Il film de il Padrino è considerato uno spartiacque nella storia del cinema, il primo blockbuster contemporaneo. Piacque anche ai mafiosi perché si diceva, li faceva entrare nella storia e dava loro una dignità. Ai loro matrimoni dell’epoca si ascoltava sempre il tema del film scritto da Nino Rota. Puzo collaborò alla sceneggiatura del film insieme a Francis Ford Coppola,e si recò per la prima volta in Sicilia durante la lavorazione della pellicola.
Il mondo ordinario de Il Padrino (1972) è il regno di don Vito Corleone, nel quale siamo introdotti nel corso della lunga sequenza del matrimonio della figlia Connie, nell’anno di grazia 1945. In questo mondo ordinario, Michael occupa una posizione privilegiata, che gli permette di non doversi sporcare le mani con gli affari di famiglia. L’innocenza di Michael è di carattere morale: egli non è più un bambino e si è già dovuto misurare con la durezza della vita (è un reduce decorato della Seconda Guerra Mondiale), ma non si è ancora dovuto misurare con la necessità di stare dalla parte del Male. Lo vediamo alla festa di famiglia in posizione defilata, con la sua fidanzata, Kay, una Diane Keaton che sembra già un personaggio di Woody Allen ancora prima di iniziare a far film con lui.

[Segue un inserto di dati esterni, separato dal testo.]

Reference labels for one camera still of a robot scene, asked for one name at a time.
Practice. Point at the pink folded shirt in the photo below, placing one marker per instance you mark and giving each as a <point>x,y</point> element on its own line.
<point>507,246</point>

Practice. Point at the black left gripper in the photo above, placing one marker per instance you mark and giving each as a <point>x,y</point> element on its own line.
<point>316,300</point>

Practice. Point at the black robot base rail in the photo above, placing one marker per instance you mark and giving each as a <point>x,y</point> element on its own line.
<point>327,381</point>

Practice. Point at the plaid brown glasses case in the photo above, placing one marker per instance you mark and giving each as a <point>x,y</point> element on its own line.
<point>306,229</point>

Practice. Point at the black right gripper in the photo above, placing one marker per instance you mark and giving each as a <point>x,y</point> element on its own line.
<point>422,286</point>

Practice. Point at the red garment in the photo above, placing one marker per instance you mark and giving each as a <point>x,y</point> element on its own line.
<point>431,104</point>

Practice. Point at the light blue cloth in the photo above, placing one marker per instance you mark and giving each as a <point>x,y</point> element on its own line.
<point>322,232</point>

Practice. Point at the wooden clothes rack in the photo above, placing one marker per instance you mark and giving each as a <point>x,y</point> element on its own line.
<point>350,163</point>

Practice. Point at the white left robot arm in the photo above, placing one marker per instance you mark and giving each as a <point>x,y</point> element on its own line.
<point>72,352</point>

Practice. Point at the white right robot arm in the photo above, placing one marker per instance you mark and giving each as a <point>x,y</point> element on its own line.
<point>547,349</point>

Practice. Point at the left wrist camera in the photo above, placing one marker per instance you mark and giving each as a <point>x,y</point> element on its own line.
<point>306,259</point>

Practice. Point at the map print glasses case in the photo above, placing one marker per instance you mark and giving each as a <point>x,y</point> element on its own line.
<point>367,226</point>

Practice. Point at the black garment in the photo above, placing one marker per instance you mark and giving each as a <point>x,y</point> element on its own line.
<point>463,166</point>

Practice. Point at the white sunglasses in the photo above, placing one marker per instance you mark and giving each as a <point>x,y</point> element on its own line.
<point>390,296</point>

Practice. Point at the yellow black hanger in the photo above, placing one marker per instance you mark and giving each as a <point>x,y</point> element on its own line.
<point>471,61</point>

Michael e Kay godono dei privilegi economici della Famiglia senza doverne condividere il fondo oscuro di illegalità e violenza. Chiacchierano, passeggiano, vanno al cinema, nella New York vagamente romantica dei giorni di Natale: Michael e Kay sono filmati come due eroi dei film della Nouvelle Vague. In contrasto con la loro felicità, nel disegno del montaggio, vediamo ugualmente in che cosa consiste il “mondo ordinario” della Famiglia, sia per quanto riguarda i discorsi e i rituali, nella sequenza della festa di matrimonio, sia per quanto riguarda il passaggio all’azione, nell’episodio ambientato a Hollywood in cui la violenza si manifesta in tutta la sua crudezza.

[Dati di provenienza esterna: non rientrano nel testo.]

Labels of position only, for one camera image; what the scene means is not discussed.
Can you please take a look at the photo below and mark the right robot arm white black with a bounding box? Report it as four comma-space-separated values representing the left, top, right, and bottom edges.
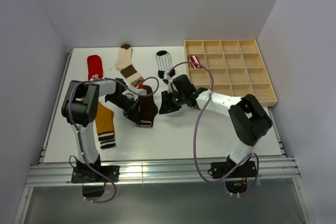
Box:
159, 74, 272, 177

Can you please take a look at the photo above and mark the dark brown striped sock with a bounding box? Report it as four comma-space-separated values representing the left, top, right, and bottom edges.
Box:
136, 84, 158, 127

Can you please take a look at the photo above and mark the white black pinstripe sock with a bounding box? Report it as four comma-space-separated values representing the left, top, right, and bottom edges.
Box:
155, 50, 175, 82

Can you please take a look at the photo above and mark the red sock with face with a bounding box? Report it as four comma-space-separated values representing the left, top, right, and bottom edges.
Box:
87, 55, 103, 80

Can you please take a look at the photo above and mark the cream brown striped sock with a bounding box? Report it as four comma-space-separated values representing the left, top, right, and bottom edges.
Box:
115, 44, 144, 87

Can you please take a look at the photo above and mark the aluminium rail frame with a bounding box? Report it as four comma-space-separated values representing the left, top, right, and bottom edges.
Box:
15, 48, 316, 223

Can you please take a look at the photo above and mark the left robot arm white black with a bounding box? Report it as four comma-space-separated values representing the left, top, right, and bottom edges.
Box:
61, 78, 141, 182

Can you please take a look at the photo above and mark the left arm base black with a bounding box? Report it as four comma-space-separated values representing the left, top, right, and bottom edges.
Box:
69, 155, 120, 200

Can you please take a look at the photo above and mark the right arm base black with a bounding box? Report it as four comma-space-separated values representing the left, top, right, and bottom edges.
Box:
207, 157, 259, 198

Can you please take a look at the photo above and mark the red white striped sock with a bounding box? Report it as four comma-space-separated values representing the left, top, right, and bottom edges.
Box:
189, 55, 202, 69

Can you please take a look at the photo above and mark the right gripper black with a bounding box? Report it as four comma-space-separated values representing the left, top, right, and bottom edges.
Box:
159, 89, 186, 114

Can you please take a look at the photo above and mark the mustard yellow striped sock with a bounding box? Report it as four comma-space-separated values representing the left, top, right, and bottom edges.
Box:
81, 98, 117, 151

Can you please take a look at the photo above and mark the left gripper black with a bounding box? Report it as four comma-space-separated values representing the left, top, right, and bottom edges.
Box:
106, 94, 141, 125

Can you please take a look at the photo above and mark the wooden compartment tray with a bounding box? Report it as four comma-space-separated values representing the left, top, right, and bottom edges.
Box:
184, 39, 278, 107

Quel che apprendiamo sulla Famiglia in questa fase di presentazione è soprattutto che essa si regge sull’equilibrio fra due componenti: da una parte la razionalità di don Vito e della sua mente, il figliastro Tom Hagen; dall’altra la forza bruta del figlio Sonny e del suo braccio, il killer Luca Brasi. Il “richiamo all’avventura”, cioè l’evento che incrina gli equilibri del mondo ordinario mettendo in moto la narrazione, è l’attentato subito da don Vito Corleone per mano di una cosca rivale, che nel frattempo ha anche fatto rapire Tom Hagen e fatto assassinare Luca Brasi.

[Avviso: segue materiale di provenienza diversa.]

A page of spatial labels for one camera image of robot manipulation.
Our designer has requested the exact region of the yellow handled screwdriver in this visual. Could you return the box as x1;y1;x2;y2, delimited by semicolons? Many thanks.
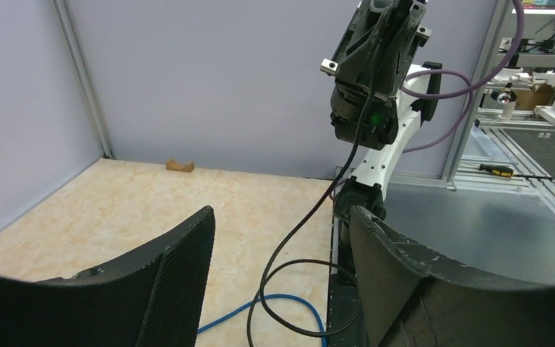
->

Necessariamente il sistema di potere della Famiglia necessità di un riassetto, ma in una prima fase è Sonny ad assumere la leadership mentre Michael rimane ancora in disparte. Il film è stato distribuito il 15 marzo 1972 in anteprima mondiale, alla sua uscita negli Stati Uniti la pellicola incassò 135 milioni di dollari e aiutando molto le casse della Paramount Pictures, che si tirò fuori da una difficile situazione economica.
Il film fu premiato con tre premi Oscar, su 10 nomination totali: miglior film a Albert S. Ruddy, come produttore; miglior attore protagonista a Marlon Brando, che rifiutò di ritirare durante la cerimonia in segno di protesta contro le ingiustizie verso le minoranze, soprattutto i nativi americani e miglior sceneggiatura non originale a Francis Ford Coppola e Mario Puzo.
Nel 1998 l’American Film Institute l’ha inserito al terzo posto della classifica dei migliori cento film statunitensi di tutti i tempi, mentre dieci anni dopo, nella lista aggiornata, è salito al secondo posto. Marlon Brando grazie a questo film è tornato alla ribalta e ha riconfermato la sua mirabile professionalità e impeccabile bravura.